Some social media users, however, did not see the need for “Lift Every Voice and Sing,” which is widely regarded as the Black national anthem. Among the voices of criticisms are lawmakers like Rep. Matt Gaetz (R-FL), who said he won’t be watching the NFL games.

“They’re desecrating America’s National Anthem by playing something called the ‘Black National Anthem,’” he wrote to X.

Sharing his own take on the issue, Rep. Mike Loychik (R-OH) shared a message of unity, tweeting, “There’s no such thing as a black national anthem. We are all AMERICANS, united by our great and beautiful Star Spangled Banner. The Super Bowl is supposed to bring us together. It’s a disgrace that the NFL decided to push the politics of racial division again.”

Conservative pundit CJ Pearson also weighed in to point out that America only has one national anthem. “Before tonight’s Super Bowl, as a young black man and proud American, let me make myself clear: There is only ONE national anthem. As there is only ONE United States of America. And it’s for EVERYONE – white, black, yellow, and even maroon. The Left’s agenda of division isn’t just needless; it’s exhausting,” he wrote.

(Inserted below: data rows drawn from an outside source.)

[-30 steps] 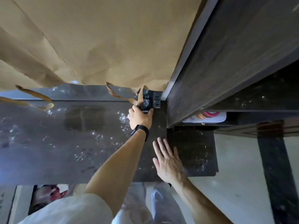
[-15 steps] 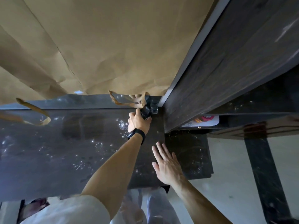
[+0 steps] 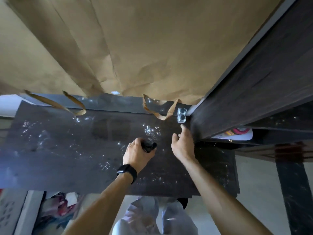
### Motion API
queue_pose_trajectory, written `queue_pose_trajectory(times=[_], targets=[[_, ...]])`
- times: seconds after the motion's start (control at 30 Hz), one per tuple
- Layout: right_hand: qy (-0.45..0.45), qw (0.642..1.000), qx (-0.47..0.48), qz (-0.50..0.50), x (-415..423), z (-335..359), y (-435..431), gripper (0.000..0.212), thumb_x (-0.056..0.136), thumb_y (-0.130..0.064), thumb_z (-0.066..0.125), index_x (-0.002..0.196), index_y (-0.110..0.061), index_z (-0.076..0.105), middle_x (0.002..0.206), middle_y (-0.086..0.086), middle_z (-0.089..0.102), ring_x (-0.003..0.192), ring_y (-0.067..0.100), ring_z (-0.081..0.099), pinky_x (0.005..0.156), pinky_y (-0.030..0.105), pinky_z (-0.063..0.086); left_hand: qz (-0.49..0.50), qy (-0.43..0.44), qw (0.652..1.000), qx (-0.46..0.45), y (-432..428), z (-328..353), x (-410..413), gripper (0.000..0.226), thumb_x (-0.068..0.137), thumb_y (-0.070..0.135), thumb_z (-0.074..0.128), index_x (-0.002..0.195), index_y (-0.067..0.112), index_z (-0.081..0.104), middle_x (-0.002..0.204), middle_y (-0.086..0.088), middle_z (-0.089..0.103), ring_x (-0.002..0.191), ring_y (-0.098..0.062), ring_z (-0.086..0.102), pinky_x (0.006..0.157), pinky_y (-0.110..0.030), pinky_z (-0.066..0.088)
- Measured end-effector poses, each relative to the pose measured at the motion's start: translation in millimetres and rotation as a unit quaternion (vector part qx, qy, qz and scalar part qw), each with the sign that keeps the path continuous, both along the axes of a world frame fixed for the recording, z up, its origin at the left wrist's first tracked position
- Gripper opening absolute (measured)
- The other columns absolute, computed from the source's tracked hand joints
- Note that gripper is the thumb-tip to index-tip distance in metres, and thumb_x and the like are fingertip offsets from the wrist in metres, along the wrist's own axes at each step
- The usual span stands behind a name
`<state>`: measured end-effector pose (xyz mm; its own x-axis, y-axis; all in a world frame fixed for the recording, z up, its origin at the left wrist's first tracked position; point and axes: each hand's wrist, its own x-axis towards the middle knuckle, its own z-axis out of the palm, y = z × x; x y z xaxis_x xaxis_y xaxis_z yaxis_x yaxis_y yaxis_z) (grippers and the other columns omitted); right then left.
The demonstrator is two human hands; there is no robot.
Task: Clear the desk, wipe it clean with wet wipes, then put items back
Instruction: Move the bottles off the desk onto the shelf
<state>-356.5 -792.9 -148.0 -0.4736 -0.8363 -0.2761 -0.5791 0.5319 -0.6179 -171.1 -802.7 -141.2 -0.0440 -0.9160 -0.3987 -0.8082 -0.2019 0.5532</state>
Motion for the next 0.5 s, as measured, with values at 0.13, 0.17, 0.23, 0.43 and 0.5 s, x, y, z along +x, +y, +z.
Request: queue_pose_trajectory(times=[0.13,0.17,0.23,0.43,0.5], targets=[[0.044,0.992,0.104,-0.062,8,-7,-64,0.077,0.098,-0.031,0.053,0.153,0.003,0.011,0.153,0.022,0.027,0.133,0.040,0.042,0.102,0.042,0.040,0.036,0.000,0.999,-0.004,15,8,52,0.053,0.072,0.058,0.075,0.111,0.025,0.060,0.108,0.006,0.065,0.103,-0.019,0.060,0.083,-0.034,0.052],[0.068,0.987,0.131,-0.072,7,-11,-74,0.078,0.098,-0.032,0.054,0.153,0.003,0.011,0.151,0.023,0.026,0.131,0.042,0.043,0.099,0.045,0.043,0.041,-0.003,0.999,-0.006,18,10,61,0.056,0.072,0.059,0.075,0.114,0.026,0.060,0.110,0.006,0.066,0.105,-0.018,0.059,0.085,-0.033,0.052],[0.095,0.978,0.157,-0.102,1,-26,-88,0.075,0.097,-0.034,0.055,0.150,0.001,0.017,0.146,0.022,0.029,0.127,0.044,0.045,0.094,0.049,0.046,0.053,-0.002,0.999,-0.015,25,15,75,0.059,0.072,0.062,0.074,0.118,0.028,0.059,0.114,0.008,0.065,0.107,-0.016,0.058,0.087,-0.032,0.051],[0.109,0.970,0.194,-0.097,-9,-39,-89,0.065,0.094,-0.022,0.057,0.144,0.002,0.024,0.142,0.024,0.031,0.123,0.044,0.048,0.091,0.052,0.048,0.073,-0.005,0.997,-0.025,48,22,91,0.057,0.072,0.066,0.071,0.114,0.031,0.056,0.107,0.012,0.064,0.100,-0.013,0.058,0.082,-0.027,0.050],[0.088,0.983,0.141,-0.074,-7,-31,-66,0.049,0.094,-0.032,0.053,0.129,0.001,0.041,0.134,0.024,0.043,0.119,0.044,0.051,0.094,0.052,0.048,0.068,0.008,0.997,-0.022,54,24,85,0.056,0.070,0.067,0.072,0.111,0.031,0.057,0.105,0.013,0.065,0.100,-0.012,0.059,0.082,-0.026,0.050]])
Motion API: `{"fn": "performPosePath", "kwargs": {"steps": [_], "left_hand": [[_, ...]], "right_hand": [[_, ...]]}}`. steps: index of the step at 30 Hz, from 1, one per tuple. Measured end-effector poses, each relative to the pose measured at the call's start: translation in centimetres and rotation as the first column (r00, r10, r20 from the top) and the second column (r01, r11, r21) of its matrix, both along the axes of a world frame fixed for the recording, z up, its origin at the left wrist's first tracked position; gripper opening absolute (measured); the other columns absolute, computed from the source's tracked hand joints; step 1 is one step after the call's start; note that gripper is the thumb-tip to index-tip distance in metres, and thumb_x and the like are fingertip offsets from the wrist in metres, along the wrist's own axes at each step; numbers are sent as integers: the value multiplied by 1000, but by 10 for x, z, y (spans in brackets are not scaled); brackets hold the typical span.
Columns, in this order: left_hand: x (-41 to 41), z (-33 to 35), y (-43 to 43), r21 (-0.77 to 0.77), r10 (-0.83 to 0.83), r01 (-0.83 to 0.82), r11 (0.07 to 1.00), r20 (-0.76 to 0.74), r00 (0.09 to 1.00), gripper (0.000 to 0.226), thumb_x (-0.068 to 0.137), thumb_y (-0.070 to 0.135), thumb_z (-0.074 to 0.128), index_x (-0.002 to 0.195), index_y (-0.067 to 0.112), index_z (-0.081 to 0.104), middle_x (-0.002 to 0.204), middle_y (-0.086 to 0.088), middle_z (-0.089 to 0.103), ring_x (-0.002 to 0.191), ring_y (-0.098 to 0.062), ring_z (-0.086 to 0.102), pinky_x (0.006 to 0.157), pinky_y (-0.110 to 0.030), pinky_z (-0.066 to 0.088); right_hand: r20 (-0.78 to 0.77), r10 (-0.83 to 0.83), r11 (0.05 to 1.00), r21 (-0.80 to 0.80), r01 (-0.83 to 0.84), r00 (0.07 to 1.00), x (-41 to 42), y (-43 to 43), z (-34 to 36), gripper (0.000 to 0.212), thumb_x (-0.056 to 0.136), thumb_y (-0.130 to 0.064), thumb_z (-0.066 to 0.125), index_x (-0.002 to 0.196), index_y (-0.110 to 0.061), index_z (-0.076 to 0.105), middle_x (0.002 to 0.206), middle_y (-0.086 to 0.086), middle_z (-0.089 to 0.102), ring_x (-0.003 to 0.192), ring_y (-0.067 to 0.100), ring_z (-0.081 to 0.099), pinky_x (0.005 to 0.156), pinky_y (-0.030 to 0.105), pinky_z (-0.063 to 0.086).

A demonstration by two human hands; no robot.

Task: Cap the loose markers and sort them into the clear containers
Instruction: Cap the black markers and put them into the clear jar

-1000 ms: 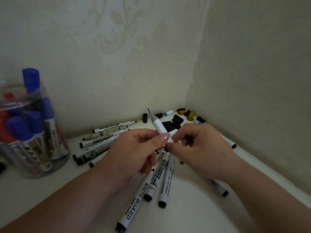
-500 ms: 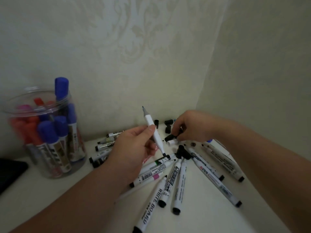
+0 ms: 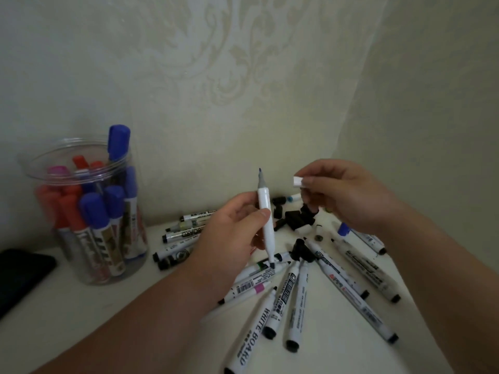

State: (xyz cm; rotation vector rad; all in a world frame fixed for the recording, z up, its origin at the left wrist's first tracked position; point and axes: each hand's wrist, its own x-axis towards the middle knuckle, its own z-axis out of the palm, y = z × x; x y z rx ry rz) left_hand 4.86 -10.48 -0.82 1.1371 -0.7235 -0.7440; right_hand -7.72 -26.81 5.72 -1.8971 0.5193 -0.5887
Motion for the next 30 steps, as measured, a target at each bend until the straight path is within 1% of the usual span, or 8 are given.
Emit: {"fn": "performPosePath", "kwargs": {"steps": [4,10,12,14,17,20,24,30], "left_hand": [[-8,7,8,6,-44,43,999,196,980,31,98,16,59,100,43,73,87,-5,66,82,-21,64,82,-47,57],[-9,9,18,-89,149,-123,988,722,676,17,99,26,59,103,42,64,84,7,55,72,-11,53,59,-16,43],[-7,7,17,-104,190,-178,978,794,578,14,99,28,58,103,40,62,87,11,54,78,-12,54,64,-15,42],[-7,5,16,-84,184,-191,978,780,598,14,97,28,59,103,40,63,87,11,55,76,-11,54,63,-20,47],[-10,8,14,-41,164,-172,984,574,802,13,95,26,63,101,36,68,86,11,66,71,-4,61,59,-22,52],[-9,13,9,-87,110,-105,991,58,992,12,89,21,65,99,18,71,87,-1,75,81,-16,74,73,-32,59],[-10,19,5,-218,7,-109,970,-422,906,12,101,10,51,106,1,55,91,-21,75,88,-34,76,71,-40,62],[-10,19,3,-223,-5,-138,965,-540,842,21,104,12,47,118,-4,52,102,-29,73,94,-40,74,73,-42,63]], "right_hand": [[272,186,892,355,-279,944,-18,12,-9,9,92,-8,60,94,0,63,64,7,40,50,14,35,43,21,23],[354,275,879,284,-383,894,-33,10,-27,29,69,-15,84,91,-1,71,58,9,50,47,15,41,43,20,34],[343,260,902,248,-354,903,-37,8,-30,30,67,-13,85,93,-2,73,60,10,54,47,16,45,45,23,39],[343,245,912,235,-336,907,-39,8,-30,28,67,-11,84,93,-3,75,59,10,56,47,16,47,46,24,41],[342,240,917,227,-328,908,-38,10,-29,25,69,-3,83,93,-2,75,62,9,58,46,16,48,43,24,40],[332,166,944,219,-247,929,-38,13,-30,16,74,5,73,90,1,71,60,10,55,45,18,47,40,20,34],[337,51,970,208,-127,940,-34,16,-32,19,75,-3,78,85,3,63,62,17,61,48,23,56,37,20,33],[310,10,978,197,-74,951,-32,18,-37,19,73,-3,70,86,6,60,77,27,69,61,29,67,39,26,44]]}}
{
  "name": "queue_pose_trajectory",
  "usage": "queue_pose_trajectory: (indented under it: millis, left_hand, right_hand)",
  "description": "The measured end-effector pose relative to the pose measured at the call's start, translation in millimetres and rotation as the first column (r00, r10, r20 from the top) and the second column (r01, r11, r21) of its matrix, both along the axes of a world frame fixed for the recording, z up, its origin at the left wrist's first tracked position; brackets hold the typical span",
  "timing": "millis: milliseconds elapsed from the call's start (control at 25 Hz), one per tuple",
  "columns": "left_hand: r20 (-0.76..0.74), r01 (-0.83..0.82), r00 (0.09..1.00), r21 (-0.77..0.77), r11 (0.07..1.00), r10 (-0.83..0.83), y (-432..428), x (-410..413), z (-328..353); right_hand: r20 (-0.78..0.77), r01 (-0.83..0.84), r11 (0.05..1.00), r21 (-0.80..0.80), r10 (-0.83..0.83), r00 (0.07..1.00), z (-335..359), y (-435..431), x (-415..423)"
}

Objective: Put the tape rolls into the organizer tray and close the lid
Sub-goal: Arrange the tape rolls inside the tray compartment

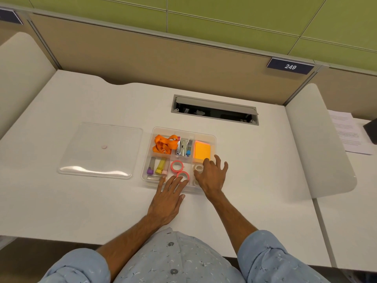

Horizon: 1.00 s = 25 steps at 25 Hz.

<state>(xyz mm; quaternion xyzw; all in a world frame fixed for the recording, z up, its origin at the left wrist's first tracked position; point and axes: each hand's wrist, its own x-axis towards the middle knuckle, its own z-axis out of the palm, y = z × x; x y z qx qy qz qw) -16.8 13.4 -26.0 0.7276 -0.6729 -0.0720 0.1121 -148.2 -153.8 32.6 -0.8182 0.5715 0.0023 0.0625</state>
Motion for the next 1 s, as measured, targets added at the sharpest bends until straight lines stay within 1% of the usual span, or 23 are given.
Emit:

On the other hand, some Democrats decided that those who decided not to stand during the rendition of the song are not good people. Rep. Steve Cohen (D-TN) pointed out on X that only a few people stood up while the song went on.

“Very very few stood for ‘Lift Every Voice and Sing.’ The Negro National Anthem. Not a pretty picture of Super Bowl crowd,” he tweeted.

When a commenter pointed out that he should stand for only one national anthem, he replied, “I stand for both. And in Memphis, most do.”

The lawmaker did not bulge even when another user noted that the true American national anthem by Francis Scott Key “doesn’t see color” and that the idea of a separate national anthem is divisive.

Instead, he insisted that there is a problem with the original American national anthem. “Well, I honor our national anthem and respect it as representing our country and in our pride in it. However if you look at the history and some of the verbiage, it does relate to slavery and not in a questioning manner.”